Images: Although these two typefaces have the same stroke width to height ratio, the Clearview is designed to allow clear reading of letter shapes and word shapes at the furthest point possible for normal vision.
In early 2016, the Federal Highway Administration made a controversial announcement, about fonts. Effective immediately, the agency announced, it would rescind its approval of Clearview, a typeface designed to make highway signs easier to read.
(Note that the bottom terminal of the L curves (to help differentiate between the i) in addition to more open counter forms and more extended descenders on letters like g.)
The Highway Administration, which, among other things, oversees federal funding for highway construction and maintenance, had given the typeface provisional endorsement in 2004. Studies had found it more legible, and therefore safer, than the Standard Alphabets for Traffic Control Devices—more commonly called Highway Gothic—which had gone largely unchanged for more than half a century. Many of America’s highway signs were subsequently updated; if you’ve driven in Pennsylvania, Texas, or some 20 other states, you’ve probably seen the typeface yourself.
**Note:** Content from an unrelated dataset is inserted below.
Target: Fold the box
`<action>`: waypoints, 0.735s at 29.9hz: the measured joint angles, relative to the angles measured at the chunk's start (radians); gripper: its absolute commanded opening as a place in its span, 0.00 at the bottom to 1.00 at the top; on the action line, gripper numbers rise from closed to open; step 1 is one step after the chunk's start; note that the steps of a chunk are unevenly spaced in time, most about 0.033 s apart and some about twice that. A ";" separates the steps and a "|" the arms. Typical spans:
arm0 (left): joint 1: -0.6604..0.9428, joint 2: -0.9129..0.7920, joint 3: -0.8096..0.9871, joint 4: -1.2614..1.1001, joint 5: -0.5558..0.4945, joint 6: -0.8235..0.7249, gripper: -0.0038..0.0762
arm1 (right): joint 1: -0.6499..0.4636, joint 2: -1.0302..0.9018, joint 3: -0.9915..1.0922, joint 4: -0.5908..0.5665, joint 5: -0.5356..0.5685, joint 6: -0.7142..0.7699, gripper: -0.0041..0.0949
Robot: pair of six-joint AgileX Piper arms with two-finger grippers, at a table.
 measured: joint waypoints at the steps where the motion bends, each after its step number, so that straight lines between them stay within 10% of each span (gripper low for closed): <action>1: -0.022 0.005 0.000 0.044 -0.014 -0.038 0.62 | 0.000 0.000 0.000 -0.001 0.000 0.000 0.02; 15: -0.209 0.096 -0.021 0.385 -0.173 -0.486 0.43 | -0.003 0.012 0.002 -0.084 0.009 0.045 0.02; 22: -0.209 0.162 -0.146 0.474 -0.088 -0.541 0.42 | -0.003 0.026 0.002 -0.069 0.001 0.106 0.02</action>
Clearview has both a classroom kind of simplicity and government-issued authority. Its letterforms are a little taller, a little roomier, and—under certain circumstances—more identifiable than the font it replaced.
In 1997, Penn State researchers subjected Clearview to a range of legibility tests. The results were unambiguously positive, showing that Clearview increased nighttime reading distance by as much as 16 percent. In 2001, a team led by Texas A&M transportation researcher Paul Carlson independently confirmed that Clearview improved the recognition distance of highway signs by as much as 12 percent, a difference of 74 feet over Highway Gothic.
That might not sound like much, but 74 feet provides someone driving 70 mph an extra seven-tenths of a second to react.
“Highway signage is the single most visible manifestation of the government in our day-to-day,” he says. “Everybody knows [the old typeface] looks like a dog’s lunch.”
The Smithsonian Institution’s design museum, the Cooper Hewitt in New York, added the font to its collections and celebrated Clearview as “a beautiful example of design as a form of social activism,” because it made highway signs more readable for older drivers.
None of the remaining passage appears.